The simplest way of avoiding the challenges that go with opening a second location are to do away with the location entirely. Once you decide to build a distributed workforce, you open up the possibility of hiring the very best people for every role on your team, usually at a significant cost reduction.
“My budget goes further,” David Blair explains, when talking about the reasons he hires globally. Employees still command competitive salaries, but avoiding pockets of concentrated high demand means hiring is based on talent, not availability.
Dave Marks agrees that hiring from a small talent pool can artificially inflate a developer’s value. It was a big driver in his decision to hire remotely, first from domestic applicants, and eventually worldwide.
While the benefits of global hiring are clear, managing a team that never meets requires a change in ops and hiring practices.
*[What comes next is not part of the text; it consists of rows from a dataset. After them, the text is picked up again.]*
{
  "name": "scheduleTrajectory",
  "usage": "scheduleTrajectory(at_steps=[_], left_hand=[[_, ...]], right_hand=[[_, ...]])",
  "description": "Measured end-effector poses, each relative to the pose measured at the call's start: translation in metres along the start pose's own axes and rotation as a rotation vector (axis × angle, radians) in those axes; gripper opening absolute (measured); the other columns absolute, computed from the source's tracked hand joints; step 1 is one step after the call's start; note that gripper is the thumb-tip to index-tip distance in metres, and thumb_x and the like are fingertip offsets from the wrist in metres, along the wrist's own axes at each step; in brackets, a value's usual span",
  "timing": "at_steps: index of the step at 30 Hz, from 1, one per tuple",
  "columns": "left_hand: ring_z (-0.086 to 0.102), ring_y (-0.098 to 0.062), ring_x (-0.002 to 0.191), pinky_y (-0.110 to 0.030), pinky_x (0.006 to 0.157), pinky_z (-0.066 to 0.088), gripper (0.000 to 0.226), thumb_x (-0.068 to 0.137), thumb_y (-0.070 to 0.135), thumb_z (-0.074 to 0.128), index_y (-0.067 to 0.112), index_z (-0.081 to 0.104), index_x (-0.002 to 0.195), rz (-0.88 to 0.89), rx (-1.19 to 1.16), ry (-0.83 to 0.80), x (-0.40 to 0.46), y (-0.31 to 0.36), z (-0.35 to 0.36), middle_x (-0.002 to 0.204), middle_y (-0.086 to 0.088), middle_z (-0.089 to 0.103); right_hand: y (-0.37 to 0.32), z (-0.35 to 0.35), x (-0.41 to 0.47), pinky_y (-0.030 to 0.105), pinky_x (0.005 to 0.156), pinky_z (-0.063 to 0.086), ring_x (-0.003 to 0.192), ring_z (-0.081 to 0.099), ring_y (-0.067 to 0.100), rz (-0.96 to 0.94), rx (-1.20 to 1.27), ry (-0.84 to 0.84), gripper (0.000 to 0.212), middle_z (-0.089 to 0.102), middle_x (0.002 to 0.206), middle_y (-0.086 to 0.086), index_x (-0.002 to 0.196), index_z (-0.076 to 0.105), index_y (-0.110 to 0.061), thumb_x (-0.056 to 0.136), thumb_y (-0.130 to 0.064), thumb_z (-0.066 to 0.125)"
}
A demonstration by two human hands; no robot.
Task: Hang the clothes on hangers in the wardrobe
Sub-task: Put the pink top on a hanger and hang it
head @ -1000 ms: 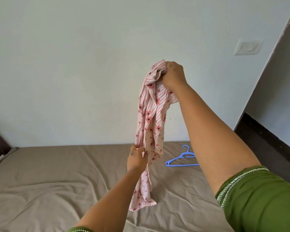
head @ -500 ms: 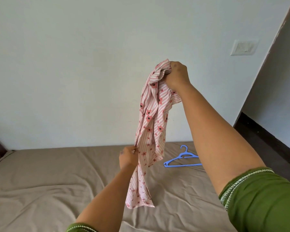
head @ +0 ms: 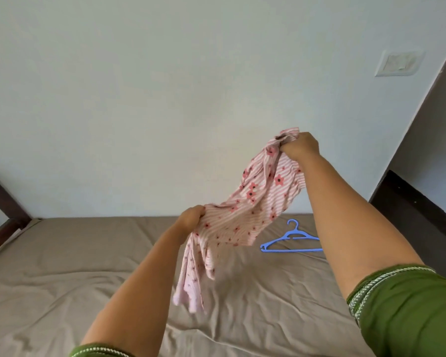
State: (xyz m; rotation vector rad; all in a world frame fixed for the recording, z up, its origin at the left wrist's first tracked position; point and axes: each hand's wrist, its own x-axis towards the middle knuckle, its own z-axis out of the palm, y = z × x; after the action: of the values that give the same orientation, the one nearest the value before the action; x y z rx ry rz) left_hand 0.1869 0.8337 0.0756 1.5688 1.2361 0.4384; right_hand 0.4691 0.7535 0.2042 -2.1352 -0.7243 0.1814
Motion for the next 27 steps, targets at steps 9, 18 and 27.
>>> scheduleTrajectory(at_steps=[9, 18, 27], left_hand=[[0.056, -0.020, 0.072, -0.031, 0.066, 0.046, 0.024, 0.100, 0.018, 0.044, 0.012, 0.059, 0.082, 0.020, -0.516, -0.253, -0.004, 0.014, 0.023, 0.078, -0.008, 0.058], [0.068, -0.024, 0.074, -0.035, 0.064, 0.056, 0.021, 0.103, 0.012, 0.038, 0.006, 0.055, 0.094, 0.074, -0.652, -0.174, -0.009, 0.005, 0.038, 0.088, -0.016, 0.064], [0.060, -0.041, 0.109, -0.050, 0.090, 0.053, 0.037, 0.102, 0.015, 0.039, -0.013, 0.049, 0.124, 0.112, -0.792, -0.242, -0.014, 0.016, 0.033, 0.121, -0.032, 0.058]], right_hand=[[0.037, 0.082, -0.044, 0.037, 0.099, 0.040, 0.120, 0.047, 0.033, 0.080, -0.127, -0.469, 0.057, 0.049, 0.131, 0.017, 0.138, 0.042, -0.018, 0.088, -0.035, 0.062], [0.131, 0.121, -0.115, 0.023, 0.060, 0.047, 0.065, 0.060, 0.015, 0.654, 0.248, -1.110, 0.057, 0.067, 0.071, 0.006, 0.080, 0.062, -0.009, 0.096, -0.058, 0.037], [0.137, 0.147, -0.125, 0.036, 0.086, 0.048, 0.093, 0.060, 0.023, 0.637, 0.749, -0.962, 0.045, 0.067, 0.098, 0.005, 0.106, 0.066, -0.014, 0.089, -0.054, 0.055]])
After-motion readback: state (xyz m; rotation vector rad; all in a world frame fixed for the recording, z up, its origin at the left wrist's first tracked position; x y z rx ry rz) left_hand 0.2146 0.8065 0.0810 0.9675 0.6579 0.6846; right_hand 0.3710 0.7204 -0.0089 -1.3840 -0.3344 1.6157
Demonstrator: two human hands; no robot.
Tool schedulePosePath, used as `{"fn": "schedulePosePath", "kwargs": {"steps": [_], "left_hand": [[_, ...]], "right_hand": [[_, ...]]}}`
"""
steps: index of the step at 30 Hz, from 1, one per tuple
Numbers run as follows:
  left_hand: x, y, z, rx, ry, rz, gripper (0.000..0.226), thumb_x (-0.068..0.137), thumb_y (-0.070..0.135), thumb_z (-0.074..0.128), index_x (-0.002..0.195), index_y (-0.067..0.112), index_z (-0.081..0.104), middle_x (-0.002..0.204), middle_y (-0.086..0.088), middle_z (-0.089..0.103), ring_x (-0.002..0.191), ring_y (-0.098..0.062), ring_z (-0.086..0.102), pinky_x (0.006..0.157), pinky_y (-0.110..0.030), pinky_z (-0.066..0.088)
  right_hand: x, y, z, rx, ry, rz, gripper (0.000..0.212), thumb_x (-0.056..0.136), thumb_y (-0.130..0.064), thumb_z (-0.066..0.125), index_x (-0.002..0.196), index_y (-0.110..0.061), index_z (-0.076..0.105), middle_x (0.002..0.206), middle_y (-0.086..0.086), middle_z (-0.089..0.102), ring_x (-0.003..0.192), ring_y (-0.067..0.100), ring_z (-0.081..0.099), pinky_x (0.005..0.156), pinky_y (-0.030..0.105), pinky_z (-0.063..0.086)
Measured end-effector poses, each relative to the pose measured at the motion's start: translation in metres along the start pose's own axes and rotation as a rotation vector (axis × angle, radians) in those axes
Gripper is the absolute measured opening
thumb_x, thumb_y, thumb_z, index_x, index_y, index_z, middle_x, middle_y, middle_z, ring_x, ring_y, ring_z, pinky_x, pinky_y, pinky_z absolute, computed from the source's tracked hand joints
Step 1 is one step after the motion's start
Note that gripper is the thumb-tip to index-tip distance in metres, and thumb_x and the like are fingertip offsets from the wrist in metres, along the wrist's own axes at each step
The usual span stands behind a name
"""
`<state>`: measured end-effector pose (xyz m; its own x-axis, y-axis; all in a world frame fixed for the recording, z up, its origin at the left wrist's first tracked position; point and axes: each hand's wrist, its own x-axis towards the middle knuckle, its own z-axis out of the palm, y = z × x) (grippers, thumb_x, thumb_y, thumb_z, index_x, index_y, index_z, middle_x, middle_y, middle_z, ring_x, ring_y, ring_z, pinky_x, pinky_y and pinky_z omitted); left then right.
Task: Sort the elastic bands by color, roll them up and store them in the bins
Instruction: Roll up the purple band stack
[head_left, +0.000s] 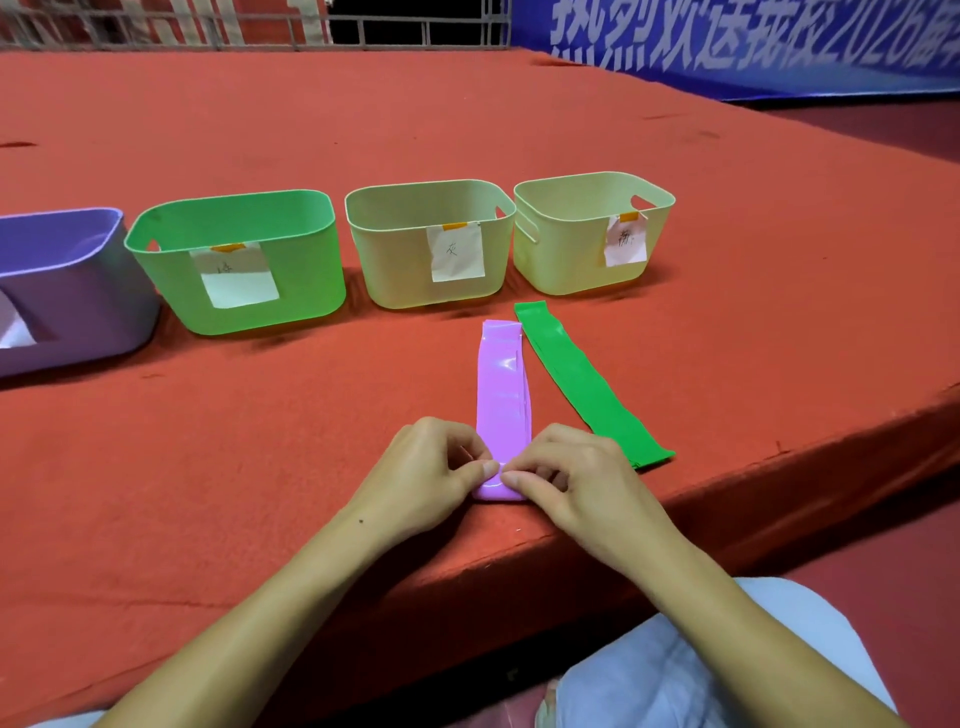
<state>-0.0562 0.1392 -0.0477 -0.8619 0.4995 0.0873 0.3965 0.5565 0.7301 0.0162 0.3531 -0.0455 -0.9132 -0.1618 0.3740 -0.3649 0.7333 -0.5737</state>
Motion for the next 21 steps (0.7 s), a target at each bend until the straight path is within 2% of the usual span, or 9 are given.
{"fn": "schedulePosePath", "kwargs": {"steps": [2, 4, 6, 9, 13, 15, 17, 21], "left_hand": [[0.001, 0.001, 0.001, 0.021, 0.022, -0.029, 0.014, 0.093, 0.031, 0.077, 0.08, 0.031, 0.077, 0.07, 0.015, 0.072, 0.064, 0.001, 0.061, 0.065, -0.029, 0.049], [0.001, 0.002, 0.001, 0.02, 0.035, -0.05, 0.017, 0.093, 0.032, 0.077, 0.077, 0.03, 0.077, 0.066, 0.017, 0.069, 0.061, 0.003, 0.059, 0.063, -0.027, 0.044], [-0.001, 0.004, -0.002, 0.022, 0.043, -0.057, 0.017, 0.094, 0.034, 0.076, 0.078, 0.03, 0.077, 0.068, 0.017, 0.07, 0.064, 0.002, 0.061, 0.064, -0.026, 0.045], [-0.006, 0.006, -0.003, 0.044, 0.064, -0.007, 0.019, 0.096, 0.037, 0.075, 0.078, 0.032, 0.076, 0.071, 0.017, 0.07, 0.07, 0.001, 0.062, 0.065, -0.021, 0.04], [-0.016, 0.006, -0.004, 0.043, 0.176, 0.134, 0.006, 0.096, 0.038, 0.076, 0.094, 0.034, 0.08, 0.09, 0.013, 0.064, 0.082, -0.007, 0.061, 0.073, -0.02, 0.041], [-0.019, 0.008, -0.006, 0.023, 0.153, 0.213, 0.004, 0.097, 0.036, 0.077, 0.099, 0.034, 0.08, 0.096, 0.013, 0.066, 0.083, -0.011, 0.062, 0.074, -0.023, 0.046], [-0.02, 0.008, -0.009, 0.049, 0.103, 0.28, 0.008, 0.097, 0.04, 0.076, 0.102, 0.034, 0.078, 0.104, 0.015, 0.066, 0.087, -0.013, 0.065, 0.075, -0.029, 0.052], [-0.019, -0.001, -0.012, 0.255, 0.063, 0.337, 0.025, 0.094, 0.047, 0.074, 0.117, 0.04, 0.07, 0.122, 0.025, 0.062, 0.109, -0.004, 0.062, 0.085, -0.037, 0.055]], "right_hand": [[-0.002, 0.002, 0.0, -0.065, -0.023, -0.01, 0.026, 0.092, -0.051, 0.072, 0.101, -0.029, 0.082, 0.091, -0.015, 0.063, 0.076, 0.005, 0.06, 0.07, 0.032, 0.053], [-0.005, 0.005, 0.0, -0.168, -0.057, -0.053, 0.036, 0.09, -0.053, 0.074, 0.113, -0.027, 0.08, 0.096, -0.012, 0.062, 0.083, 0.011, 0.061, 0.074, 0.036, 0.055], [-0.008, 0.007, 0.002, -0.234, -0.062, -0.072, 0.037, 0.091, -0.05, 0.075, 0.118, -0.025, 0.078, 0.102, -0.009, 0.059, 0.089, 0.016, 0.059, 0.078, 0.038, 0.055], [-0.008, 0.004, 0.002, -0.235, -0.065, -0.05, 0.037, 0.096, -0.055, 0.064, 0.117, -0.027, 0.077, 0.109, -0.01, 0.05, 0.092, 0.015, 0.055, 0.08, 0.033, 0.051], [-0.005, 0.002, 0.001, -0.229, -0.084, -0.045, 0.04, 0.1, -0.056, 0.056, 0.116, -0.027, 0.077, 0.099, -0.012, 0.055, 0.088, 0.014, 0.057, 0.079, 0.037, 0.052], [-0.004, 0.001, 0.001, -0.212, -0.091, -0.032, 0.038, 0.101, -0.056, 0.054, 0.113, -0.028, 0.078, 0.098, -0.012, 0.056, 0.088, 0.015, 0.058, 0.079, 0.039, 0.051], [-0.003, 0.002, 0.0, -0.186, -0.09, -0.018, 0.036, 0.102, -0.055, 0.056, 0.109, -0.027, 0.078, 0.096, -0.011, 0.056, 0.086, 0.014, 0.058, 0.078, 0.04, 0.051], [-0.003, 0.002, -0.002, -0.098, -0.078, 0.0, 0.029, 0.102, -0.051, 0.062, 0.108, -0.028, 0.079, 0.093, -0.012, 0.055, 0.082, 0.008, 0.057, 0.076, 0.037, 0.05]]}}
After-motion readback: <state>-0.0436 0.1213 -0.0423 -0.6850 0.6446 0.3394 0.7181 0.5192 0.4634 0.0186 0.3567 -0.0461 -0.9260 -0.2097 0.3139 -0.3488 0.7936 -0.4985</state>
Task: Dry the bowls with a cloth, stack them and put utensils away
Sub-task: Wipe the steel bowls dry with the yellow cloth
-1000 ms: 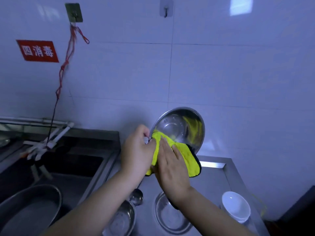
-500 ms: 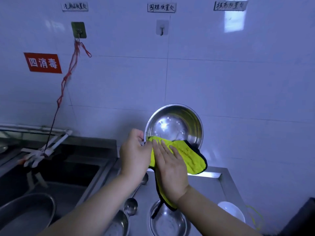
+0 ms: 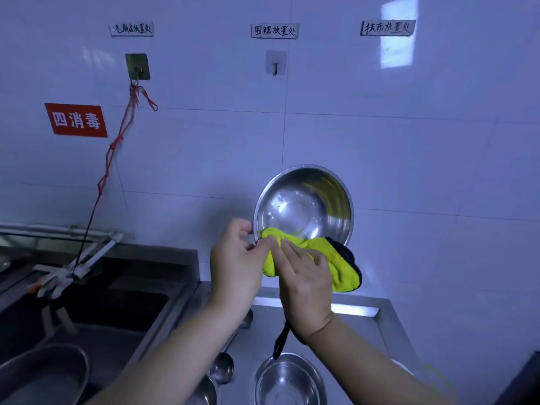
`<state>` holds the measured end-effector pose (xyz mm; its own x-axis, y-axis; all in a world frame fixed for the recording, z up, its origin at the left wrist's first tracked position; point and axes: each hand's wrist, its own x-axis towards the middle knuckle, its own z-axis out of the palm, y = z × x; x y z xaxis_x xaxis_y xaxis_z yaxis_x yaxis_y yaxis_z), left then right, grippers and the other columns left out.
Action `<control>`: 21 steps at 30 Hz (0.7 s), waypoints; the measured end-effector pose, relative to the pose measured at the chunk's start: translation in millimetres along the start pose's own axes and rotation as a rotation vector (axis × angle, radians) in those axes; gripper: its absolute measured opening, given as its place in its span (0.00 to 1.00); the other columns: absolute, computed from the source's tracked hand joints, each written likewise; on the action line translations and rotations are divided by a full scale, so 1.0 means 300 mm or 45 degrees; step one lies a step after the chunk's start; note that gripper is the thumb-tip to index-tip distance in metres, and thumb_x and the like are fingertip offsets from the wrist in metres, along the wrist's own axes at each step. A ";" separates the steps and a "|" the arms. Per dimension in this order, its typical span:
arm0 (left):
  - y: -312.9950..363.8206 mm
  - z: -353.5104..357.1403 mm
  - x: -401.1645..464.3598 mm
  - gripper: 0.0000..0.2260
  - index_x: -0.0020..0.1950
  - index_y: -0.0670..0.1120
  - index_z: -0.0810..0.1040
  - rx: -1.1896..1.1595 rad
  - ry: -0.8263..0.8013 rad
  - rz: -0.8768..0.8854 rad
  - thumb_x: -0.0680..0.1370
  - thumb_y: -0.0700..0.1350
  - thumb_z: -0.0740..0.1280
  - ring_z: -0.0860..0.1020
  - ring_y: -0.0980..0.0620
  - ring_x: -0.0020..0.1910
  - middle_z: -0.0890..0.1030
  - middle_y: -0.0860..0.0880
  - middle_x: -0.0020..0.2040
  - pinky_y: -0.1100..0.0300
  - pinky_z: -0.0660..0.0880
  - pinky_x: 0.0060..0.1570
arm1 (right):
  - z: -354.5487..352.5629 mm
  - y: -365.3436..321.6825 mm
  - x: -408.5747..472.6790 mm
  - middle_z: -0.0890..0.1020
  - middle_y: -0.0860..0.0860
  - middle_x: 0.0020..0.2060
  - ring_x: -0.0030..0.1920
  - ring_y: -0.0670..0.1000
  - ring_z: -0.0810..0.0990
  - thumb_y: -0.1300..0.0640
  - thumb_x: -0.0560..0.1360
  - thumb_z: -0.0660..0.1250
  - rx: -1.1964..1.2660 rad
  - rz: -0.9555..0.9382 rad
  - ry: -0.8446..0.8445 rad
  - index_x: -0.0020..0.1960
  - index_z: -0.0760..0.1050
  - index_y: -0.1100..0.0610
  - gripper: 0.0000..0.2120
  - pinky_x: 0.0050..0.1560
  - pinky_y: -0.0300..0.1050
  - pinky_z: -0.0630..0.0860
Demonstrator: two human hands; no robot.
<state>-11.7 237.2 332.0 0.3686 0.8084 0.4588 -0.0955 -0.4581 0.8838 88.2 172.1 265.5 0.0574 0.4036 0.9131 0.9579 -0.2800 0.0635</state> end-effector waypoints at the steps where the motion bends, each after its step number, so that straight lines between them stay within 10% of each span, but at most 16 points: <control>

Additionally, you’re on the hook for the entire end-to-end process of hiring — from sourcing to assessing to providing technology to legal and tax compliance.
Managers, too, need to change their practices. It’s important to check in frequently with your team and ensure that communications are being disseminated correctly. Different cultural approaches, language barriers, and more can all result in crossed wires and miscommunication.
Dave and David both recommend talent partners (such as Andela!) because this removes the need to understand local hiring markets, legal and compliance requirements, payments, or even people management. But if you don’t decide to go forward with a partner, here is a nifty chart of what you need to think about when hiring global talent:
The world is getting flatter
Global hiring within tech is almost an inevitability that all companies will eventually have to face. Now we know that teams can work remotely without reducing productivity, more and more people are looking to escape the office and gain the freedom to work, live, and travel on their own terms. Companies must rethink their working environments and employee incentives in order to remain competitive, and creating a team atmosphere among remote workers will always be a challenge.
This is where Dave and David agree managers must step up. There are many ways to promote inclusivity and camaraderie if you think outside the office (mailing hot sauce to your team members for a Zoom challenge is just one of them!).
As employees increasingly value the culture of the companies they choose to work for, the diversity that comes with global hires becomes a real asset. Not only is it instrumental in creating better products, but in attracting the highest caliber candidates for every position, making borderless hiring the business model driving continued success.